Kyoko Sato is a Japanese curator, art consultant, and editor based in New York City. As a producer for The Asahi Shimbun, she planned and materialized the exhibition “Ancient Egyptian Queens and Goddesses: Treasures from The Metropolitan Museum of Art, New York,” held at the Tokyo Metropolitan Museum and Kobe City Museum, Japan. At present, Sato is also a US and Latin America consultant to tagboat.com, the largest online art gallery in Asia.

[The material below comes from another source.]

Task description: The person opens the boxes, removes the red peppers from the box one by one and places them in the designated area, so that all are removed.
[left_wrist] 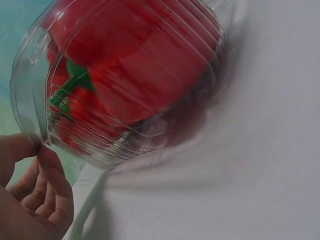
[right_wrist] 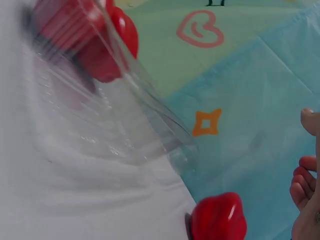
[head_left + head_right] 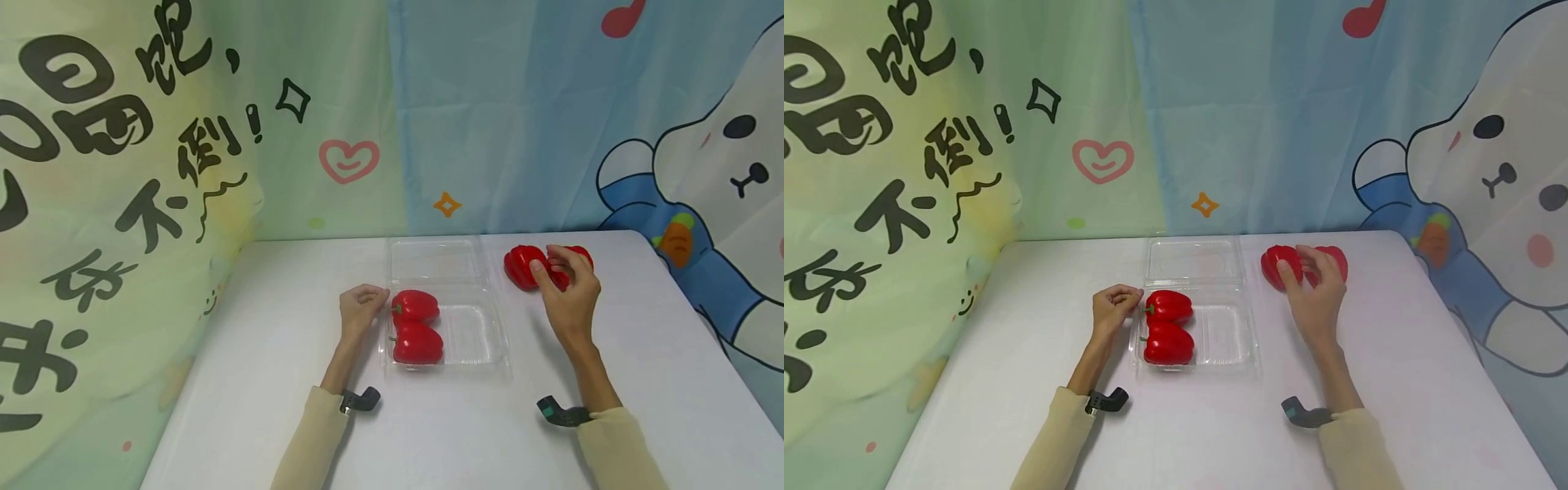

In 2023 she launched Japan Contemporaries a ground breaking publication dedicated to featuring the most dynamic artists from Japan. Kyoko believes that traditional art institutes, books, and media only scratch the surface of what truly makes Japanese art great and unique, often leaving out crucial insights into the ongoing artistic developments.

 

She founded and directed Asian Programming at WhiteBox, and she curated and organized various key Asian art projects such as a major historical exhibition, “EXODUS I, A Colossal World: Japanese Artists and New York 1950s- Present” (2018) included 55 artists ranging from Yayoi Kusama, Yoko Ono, and Takashi Murakami to younger, emerging expats. 

 

Many of her curatorial works have journalistic aims; among them are charity exhibitions “Ola Rondiak: Women’s History, a hundred years of Ukraine”(2022), “Fermented Souls”, celebrating the 50th anniversary of normalized ties between Japan and Korea (2015, Waterfall gallery, supported by the UN Foundation), and a photography exhibition “Lessons from Recovery: the Great East Japan Earthquake of 2011” (2016, the Nippon Club NY, supported by Reconstruction Agency, the Permanent Mission of Japan to the US, Consulate General of Japan in New York and the Japan Foundation). She also curated performance and video art exhibitions including Luca Veggetti's “Fourth Characters” for Performa 19 at WhiteBox, 2019, 'Light Year 14: Japan Parade" (Leo Kuelbs Collection, DUMBO Improvement District, 2016), which gathered a record number of viewers. 

 

While she was a part of NHK Enterprises, she served as the first producer to create the concept for the Omotesando Collections in 2001, a major fashion show in Tokyo continued today. She was serving as an Ambassador and Juror to the Ronin-Globus Artist-in-Residence program from 2017 to 2019. Previously she’s been a visiting critic to various educational and art programs including the MFA program at RISD (Rhode Island School of Design), Residency Unlimited and the NARS Foundation. She pens papers and magazines in Japanese and English.